Department of Electronics and Electrical Engineering, Faculty of Science and Technology, Keio University, 3-14-1, Hiyoshi, Kohoku-ku, Yokohama 223-8522, Japan.
Meidensha Corporation, 2-1-1, Osaki, Shinagawa, Tokyo 141-0032, Japan.
Sensors (Basel). 2022 Jul 13;22(14):5244. doi: 10.3390/s22145244.
One way to improve annotation efficiency is active learning. The goal of active learning is to select images from many unlabeled images, where labeling will improve the accuracy of the machine learning model the most. To select the most informative unlabeled images, conventional methods use deep neural networks with a large number of computation nodes and long computation time, but we propose a non-deep neural network method that does not require any additional training for unlabeled image selection. The proposed method trains a task model on labeled images, and then the model predicts unlabeled images. Based on this prediction, an uncertainty indicator is generated for each unlabeled image. Images with a high uncertainty index are considered to have a high information content, and are selected for annotation. Our proposed method is based on a very simple and powerful idea: select samples near the decision boundary of the model. Experimental results on multiple datasets show that the proposed method achieves higher accuracy than conventional active learning methods on multiple tasks and up to 14 times faster execution time from 1.2 × 106 s to 8.3 × 104 s. The proposed method outperforms the current SoTA method by 1% accuracy on CIFAR-10.

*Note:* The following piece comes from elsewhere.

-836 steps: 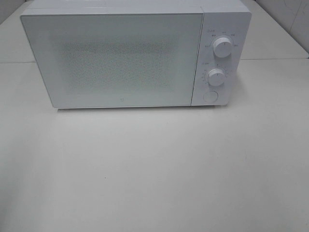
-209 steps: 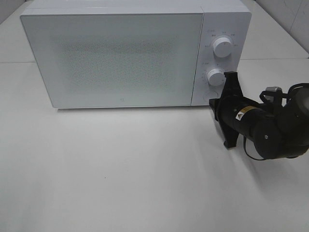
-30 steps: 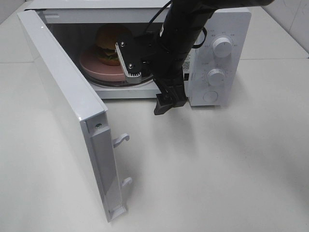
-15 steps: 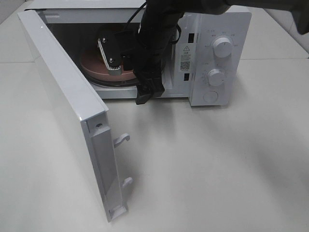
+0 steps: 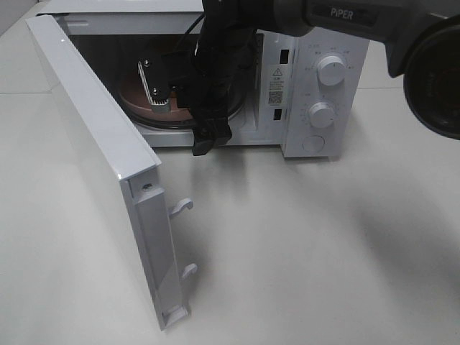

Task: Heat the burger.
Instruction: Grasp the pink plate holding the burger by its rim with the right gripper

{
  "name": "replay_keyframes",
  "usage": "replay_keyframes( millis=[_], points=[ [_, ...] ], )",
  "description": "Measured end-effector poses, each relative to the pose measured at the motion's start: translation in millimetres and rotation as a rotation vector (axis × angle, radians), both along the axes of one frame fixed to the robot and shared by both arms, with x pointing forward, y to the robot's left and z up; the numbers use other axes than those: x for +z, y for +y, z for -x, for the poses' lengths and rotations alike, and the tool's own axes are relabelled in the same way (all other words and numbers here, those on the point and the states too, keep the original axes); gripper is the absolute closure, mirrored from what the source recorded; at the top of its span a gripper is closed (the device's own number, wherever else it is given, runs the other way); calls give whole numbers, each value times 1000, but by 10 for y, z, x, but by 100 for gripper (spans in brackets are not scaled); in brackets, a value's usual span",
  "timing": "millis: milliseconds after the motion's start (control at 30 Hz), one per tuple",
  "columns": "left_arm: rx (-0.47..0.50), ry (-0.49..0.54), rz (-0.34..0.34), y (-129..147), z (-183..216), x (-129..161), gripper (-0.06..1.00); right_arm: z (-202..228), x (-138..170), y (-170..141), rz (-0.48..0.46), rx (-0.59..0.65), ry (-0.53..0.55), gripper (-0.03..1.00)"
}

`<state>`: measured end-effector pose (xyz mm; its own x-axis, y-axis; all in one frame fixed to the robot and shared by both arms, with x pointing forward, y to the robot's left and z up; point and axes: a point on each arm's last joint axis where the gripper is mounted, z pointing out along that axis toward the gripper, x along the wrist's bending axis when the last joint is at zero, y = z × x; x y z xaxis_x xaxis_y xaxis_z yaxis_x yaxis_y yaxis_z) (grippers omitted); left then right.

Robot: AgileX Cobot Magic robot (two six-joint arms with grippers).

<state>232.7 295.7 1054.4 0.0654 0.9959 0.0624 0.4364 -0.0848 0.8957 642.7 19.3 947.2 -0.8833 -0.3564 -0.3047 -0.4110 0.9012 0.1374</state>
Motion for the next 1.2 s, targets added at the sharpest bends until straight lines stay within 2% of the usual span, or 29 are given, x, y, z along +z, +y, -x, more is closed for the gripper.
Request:
replay_keyframes(
  millis=[433,933,1200],
  points=[
    [0,0,0,0,0,0,-5,-67,4,57,-48,-15,-44,9],
    [0,-1,0,0,0,1,-5,-190,19,-28,-70,-108,-87,12],
    [0,-1,0,0,0,1,-5,-275,-101,32,-95,-125,-109,15]
  ],
)
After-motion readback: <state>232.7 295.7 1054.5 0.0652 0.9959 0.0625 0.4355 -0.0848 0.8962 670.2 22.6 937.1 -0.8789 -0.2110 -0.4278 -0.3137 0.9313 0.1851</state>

一种提高标注效率的方法是主动学习。主动学习的目标是从大量未标注的图像中选择图像,这些图像的标注最能提高机器学习模型的准确性。为了选择最有信息量的未标注图像,传统方法使用具有大量计算节点和长计算时间的深度神经网络,但我们提出了一种不需要对未标注图像选择进行任何额外训练的非深度神经网络方法。该方法在标注图像上训练任务模型,然后模型预测未标注图像。基于此预测,为每个未标注图像生成一个不确定性指标。具有高不确定性指数的图像被认为具有较高的信息含量,并被选择进行标注。我们提出的方法基于一个非常简单而强大的想法:选择模型决策边界附近的样本。在多个数据集上的实验结果表明,与传统的主动学习方法相比,该方法在多个任务上的准确率更高,执行时间最快可达 1.2×10^6s 到 8.3×10^4s,快了 14 倍。在 CIFAR-10 上,该方法的准确率比当前的 SoTA 方法高出 1%。